Un'ondata di affetto che va ben oltre i confini dell'Inter. Sandro, il figlio di Alessandro Mazzola, intervistato dalla Gazzetta dello Sport, ha raccontato gli ultimi momenti trascorsi accanto al padre e le emozioni vissute dopo la sua scomparsa. "Purtroppo eravamo preparati, anche se non puoi mai esserlo fino in fondo. Ero tornato a casa dopo aver dormito da mio padre per due notti. Nella serata di venerdì mi ha chiamato mia sorella: 'Corri, corri'. Il tempo di arrivare e capire, la malattia era ormai alla fase conclusiva. Posso dire che non ha mai sofferto, si è spento dormendo".

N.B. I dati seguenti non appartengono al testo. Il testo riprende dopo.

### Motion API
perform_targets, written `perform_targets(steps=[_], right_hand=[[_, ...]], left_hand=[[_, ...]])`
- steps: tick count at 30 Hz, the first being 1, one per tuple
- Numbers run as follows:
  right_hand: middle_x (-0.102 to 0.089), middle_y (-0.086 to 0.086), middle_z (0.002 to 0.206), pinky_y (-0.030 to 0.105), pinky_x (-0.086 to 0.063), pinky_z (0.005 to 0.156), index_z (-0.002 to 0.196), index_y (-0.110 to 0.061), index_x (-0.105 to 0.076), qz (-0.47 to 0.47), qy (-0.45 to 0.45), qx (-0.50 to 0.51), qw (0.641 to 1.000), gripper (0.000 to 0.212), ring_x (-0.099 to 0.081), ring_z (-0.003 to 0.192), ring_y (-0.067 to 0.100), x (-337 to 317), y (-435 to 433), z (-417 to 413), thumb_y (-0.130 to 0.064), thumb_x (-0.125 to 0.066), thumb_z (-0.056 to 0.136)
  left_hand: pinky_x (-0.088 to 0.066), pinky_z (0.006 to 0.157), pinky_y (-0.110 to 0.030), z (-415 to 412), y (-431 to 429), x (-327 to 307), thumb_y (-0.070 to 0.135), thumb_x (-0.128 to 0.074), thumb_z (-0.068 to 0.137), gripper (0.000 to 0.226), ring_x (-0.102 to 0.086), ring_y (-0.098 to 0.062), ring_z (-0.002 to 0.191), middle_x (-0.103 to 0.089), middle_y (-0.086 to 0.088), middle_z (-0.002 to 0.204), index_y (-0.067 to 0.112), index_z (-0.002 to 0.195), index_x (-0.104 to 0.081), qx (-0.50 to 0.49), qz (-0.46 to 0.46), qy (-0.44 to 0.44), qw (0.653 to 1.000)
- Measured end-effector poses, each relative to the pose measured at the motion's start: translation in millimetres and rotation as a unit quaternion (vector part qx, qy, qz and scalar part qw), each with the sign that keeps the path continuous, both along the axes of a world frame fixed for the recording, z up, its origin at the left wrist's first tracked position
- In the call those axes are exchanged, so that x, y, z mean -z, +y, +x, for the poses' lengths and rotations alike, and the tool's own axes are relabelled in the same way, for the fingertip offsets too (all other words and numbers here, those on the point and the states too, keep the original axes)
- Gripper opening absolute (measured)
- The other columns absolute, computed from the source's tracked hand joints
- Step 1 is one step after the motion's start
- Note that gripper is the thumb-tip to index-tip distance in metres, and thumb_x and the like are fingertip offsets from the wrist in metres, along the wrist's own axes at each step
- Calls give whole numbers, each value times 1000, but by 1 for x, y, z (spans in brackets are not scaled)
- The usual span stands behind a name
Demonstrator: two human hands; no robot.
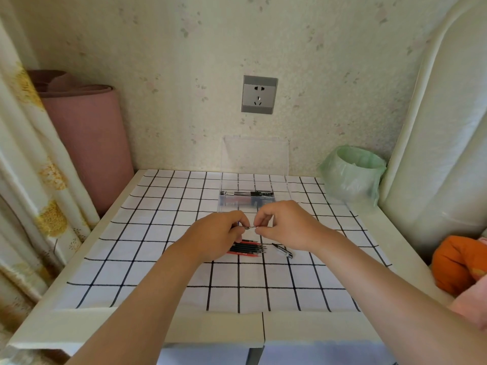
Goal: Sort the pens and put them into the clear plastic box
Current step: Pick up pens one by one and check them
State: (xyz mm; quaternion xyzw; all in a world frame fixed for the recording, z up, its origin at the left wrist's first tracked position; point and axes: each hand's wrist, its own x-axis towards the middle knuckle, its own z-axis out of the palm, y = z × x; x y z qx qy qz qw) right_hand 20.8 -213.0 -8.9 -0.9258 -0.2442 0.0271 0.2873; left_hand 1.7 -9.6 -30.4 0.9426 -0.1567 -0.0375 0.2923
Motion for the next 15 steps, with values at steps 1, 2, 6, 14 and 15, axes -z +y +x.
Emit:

Poi l'affetto ricevuto nelle ore successive: "È un'invasione d'amore e di rispetto, perché era rispettato e non solo amato. L'affetto dei tifosi dell'Inter potevo immaginarlo, quello dei rivali sinceri no. Mi hanno emozionato le parole di Gianni Rivera: più che un rivale, l'altra metà della mela".

"L'Inter era la sua vita"

Il legame di Mazzola con i colori nerazzurri è rimasto intatto fino agli ultimi giorni. "L'Inter era la vita, l'amore più grande, l'identità profonda. In queste ore abbiamo sentito nerazzurri di ieri e di oggi. Adesso tiferà Inter anche da lassù, avrà visto Roma-Inter e avrà esultato con il suo Lautaro". Proprio Lautaro Martinez viene indicato come uno dei calciatori nei quali Mazzola rivedeva maggiormente i valori della sua Inter. "Lo ha conosciuto e apprezzato fino all'ultimo. Gli piaceva lo spirito e diceva: 'Questo è un capitano vero'. Lautaro è semplice, umile, per questo è un po' Mazzola".

Il ricordo del padre Valentino

Tra i pensieri più emozionanti c'è quello dell'incontro ideale con Valentino Mazzola, padre di Sandro. "C'è una foto che custodiamo tra le cose più preziose: lui bambino, Valentino che gli allaccia le scarpe. Magari succederà la stessa cosa, anche se adesso saranno grandi uguali". E ancora: "È bello pensare che siano insieme e felici. Se esiste quello che tutti speriamo, papà sarà con lui e con tutta la gente che gli ha voluto bene. Con avversari mitici come Puskas e Di Stefano e con compagni e fratelli come Giacinto". Il riferimento è naturalmente a Giacinto Facchetti, uno dei simboli della Grande Inter.

"Discuterà ancora con il Mago"

Il racconto si chiude con un'immagine capace di riunire alcuni dei protagonisti più iconici della storia nerazzurra. "Poi discuterà di nuovo col Mago su quale sia la posizione migliore per lui". Il "Mago" è Helenio Herrera, l'allenatore della Grande Inter con il quale Mazzola costruì una delle pagine più importanti della storia del club. Il figlio ricorda infine l'eredità lasciata dal padre: umiltà, determinazione e capacità di non dimenticare mai le proprie origini. "La felicità devi costruirtela tu", era uno degli insegnamenti che Mazzola aveva trasmesso alla famiglia.